EXERCISE PROMPT:
When the line containing "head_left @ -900" is found in the data below, copy it and each line after it through the line containing "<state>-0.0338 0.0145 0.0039", exactly and with no others.

DATA FOR REVIEW:
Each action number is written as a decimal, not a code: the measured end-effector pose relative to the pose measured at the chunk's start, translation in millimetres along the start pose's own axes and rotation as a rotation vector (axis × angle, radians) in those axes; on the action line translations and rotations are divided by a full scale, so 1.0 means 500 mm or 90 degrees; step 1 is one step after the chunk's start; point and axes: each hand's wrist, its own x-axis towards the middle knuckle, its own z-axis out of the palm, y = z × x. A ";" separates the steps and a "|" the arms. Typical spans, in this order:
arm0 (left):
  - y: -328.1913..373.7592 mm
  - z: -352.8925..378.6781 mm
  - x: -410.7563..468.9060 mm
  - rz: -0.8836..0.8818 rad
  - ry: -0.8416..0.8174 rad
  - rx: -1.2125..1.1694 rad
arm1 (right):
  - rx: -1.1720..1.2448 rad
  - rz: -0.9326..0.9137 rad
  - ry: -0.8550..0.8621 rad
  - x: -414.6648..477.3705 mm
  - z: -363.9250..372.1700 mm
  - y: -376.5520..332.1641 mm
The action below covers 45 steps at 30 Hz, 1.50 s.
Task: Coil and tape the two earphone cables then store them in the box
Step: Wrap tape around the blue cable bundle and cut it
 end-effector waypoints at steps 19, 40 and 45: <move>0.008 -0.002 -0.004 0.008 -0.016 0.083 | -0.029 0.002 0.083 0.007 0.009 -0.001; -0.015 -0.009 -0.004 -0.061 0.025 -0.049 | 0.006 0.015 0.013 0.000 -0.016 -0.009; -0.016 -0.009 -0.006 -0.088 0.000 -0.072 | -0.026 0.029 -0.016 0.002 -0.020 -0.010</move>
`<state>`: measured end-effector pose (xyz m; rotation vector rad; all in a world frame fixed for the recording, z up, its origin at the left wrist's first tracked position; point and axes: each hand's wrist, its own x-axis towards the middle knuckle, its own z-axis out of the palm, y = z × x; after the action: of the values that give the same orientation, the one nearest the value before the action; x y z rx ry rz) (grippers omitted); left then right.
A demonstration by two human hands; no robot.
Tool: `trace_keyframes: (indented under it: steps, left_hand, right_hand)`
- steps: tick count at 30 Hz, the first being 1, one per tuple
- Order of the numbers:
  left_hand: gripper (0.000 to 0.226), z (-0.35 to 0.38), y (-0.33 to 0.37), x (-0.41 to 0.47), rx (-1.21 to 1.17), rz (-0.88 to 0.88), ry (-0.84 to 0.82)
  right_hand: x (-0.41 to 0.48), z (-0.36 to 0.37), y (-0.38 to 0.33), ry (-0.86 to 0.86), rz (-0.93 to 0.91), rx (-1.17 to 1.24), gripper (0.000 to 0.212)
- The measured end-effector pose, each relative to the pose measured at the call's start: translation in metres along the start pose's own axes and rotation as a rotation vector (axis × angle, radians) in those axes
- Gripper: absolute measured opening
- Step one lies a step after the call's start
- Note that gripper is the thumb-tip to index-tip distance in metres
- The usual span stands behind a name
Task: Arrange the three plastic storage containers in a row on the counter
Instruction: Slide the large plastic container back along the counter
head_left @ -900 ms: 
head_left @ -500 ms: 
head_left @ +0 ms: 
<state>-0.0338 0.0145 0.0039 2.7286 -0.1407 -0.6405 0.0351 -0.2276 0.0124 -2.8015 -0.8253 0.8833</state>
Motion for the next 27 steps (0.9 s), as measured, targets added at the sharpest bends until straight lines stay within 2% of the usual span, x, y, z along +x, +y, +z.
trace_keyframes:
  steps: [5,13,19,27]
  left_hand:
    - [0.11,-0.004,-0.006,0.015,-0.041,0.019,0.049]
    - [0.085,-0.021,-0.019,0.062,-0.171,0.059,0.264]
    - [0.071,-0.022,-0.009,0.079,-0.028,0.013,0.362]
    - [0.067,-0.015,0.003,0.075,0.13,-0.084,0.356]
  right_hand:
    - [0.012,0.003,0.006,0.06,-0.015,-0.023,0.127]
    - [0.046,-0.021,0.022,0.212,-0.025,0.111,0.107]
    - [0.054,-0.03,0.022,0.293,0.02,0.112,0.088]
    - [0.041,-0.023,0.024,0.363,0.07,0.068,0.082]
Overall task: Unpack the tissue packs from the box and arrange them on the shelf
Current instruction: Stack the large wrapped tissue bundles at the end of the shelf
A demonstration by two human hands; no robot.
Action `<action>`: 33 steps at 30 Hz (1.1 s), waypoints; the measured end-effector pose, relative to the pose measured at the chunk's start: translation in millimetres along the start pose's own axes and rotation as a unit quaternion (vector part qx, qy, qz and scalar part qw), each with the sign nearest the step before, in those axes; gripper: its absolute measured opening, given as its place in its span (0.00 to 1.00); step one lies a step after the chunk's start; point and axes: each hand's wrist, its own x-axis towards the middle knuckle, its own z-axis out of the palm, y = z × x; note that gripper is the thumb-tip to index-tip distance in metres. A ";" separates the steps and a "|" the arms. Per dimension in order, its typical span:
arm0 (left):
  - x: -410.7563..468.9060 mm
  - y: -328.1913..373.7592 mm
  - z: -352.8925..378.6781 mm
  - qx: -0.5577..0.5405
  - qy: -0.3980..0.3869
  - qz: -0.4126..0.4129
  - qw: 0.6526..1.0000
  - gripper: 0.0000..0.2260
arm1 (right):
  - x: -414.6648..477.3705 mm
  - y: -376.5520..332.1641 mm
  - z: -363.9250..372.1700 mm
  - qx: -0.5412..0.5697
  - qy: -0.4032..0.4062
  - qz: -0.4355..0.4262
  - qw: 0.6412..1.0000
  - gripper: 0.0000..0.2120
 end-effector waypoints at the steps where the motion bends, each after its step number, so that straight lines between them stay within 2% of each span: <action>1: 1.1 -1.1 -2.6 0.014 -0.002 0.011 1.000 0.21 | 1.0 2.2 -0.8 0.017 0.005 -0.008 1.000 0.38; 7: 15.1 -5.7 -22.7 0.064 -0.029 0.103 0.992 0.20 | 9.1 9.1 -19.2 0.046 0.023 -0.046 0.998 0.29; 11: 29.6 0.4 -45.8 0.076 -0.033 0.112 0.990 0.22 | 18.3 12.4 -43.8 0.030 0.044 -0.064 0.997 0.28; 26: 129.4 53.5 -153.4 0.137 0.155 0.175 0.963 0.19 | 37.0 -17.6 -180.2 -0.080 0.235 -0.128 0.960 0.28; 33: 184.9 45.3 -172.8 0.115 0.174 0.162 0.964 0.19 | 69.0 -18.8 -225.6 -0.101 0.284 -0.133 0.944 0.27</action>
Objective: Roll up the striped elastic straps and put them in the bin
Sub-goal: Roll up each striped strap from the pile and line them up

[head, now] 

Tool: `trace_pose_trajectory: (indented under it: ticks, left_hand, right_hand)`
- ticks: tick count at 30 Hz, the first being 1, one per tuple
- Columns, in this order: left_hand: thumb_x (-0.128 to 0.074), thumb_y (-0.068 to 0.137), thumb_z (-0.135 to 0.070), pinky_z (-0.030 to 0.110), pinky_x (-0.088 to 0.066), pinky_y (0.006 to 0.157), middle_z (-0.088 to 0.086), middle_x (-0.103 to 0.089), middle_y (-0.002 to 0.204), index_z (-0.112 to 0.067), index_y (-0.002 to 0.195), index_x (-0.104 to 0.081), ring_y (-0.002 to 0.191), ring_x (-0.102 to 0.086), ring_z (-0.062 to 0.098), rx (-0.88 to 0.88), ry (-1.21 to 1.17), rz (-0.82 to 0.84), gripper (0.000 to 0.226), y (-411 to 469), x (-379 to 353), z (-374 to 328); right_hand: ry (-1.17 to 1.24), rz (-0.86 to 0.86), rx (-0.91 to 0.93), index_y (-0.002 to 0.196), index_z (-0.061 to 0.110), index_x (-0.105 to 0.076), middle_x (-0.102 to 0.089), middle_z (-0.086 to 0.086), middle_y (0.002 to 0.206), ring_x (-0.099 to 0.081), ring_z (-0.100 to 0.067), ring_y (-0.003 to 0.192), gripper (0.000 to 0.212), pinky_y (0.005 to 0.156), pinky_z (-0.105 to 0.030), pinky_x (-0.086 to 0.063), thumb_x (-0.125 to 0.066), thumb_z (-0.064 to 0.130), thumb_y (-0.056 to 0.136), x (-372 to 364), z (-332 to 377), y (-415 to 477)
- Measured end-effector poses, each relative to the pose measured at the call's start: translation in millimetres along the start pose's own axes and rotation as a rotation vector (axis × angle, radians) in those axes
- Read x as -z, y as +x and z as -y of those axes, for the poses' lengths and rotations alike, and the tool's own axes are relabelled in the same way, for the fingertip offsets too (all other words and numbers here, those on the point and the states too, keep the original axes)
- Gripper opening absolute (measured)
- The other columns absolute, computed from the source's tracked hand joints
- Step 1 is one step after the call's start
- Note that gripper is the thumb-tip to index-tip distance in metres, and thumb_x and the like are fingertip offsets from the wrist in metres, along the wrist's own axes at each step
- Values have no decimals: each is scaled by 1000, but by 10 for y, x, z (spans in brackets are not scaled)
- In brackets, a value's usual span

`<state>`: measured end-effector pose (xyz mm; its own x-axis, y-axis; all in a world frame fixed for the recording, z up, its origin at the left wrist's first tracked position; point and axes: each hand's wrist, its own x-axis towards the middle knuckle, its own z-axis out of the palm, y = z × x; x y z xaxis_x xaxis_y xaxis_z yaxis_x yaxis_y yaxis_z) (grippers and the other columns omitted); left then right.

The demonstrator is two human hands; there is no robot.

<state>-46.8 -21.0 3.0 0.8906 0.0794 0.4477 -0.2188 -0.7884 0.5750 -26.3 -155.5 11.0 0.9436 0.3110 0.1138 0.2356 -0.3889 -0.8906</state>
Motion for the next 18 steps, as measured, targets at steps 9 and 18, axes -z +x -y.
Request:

THE COMPLETED TASK:
head_left @ -900 ms: 
head_left @ -500 ms: 
head_left @ +0 ms: 
<state>-0.0338 0.0145 0.0039 2.7286 -0.1407 -0.6405 0.0351 -0.2276 0.0124 -2.8015 -0.8253 0.8833</state>

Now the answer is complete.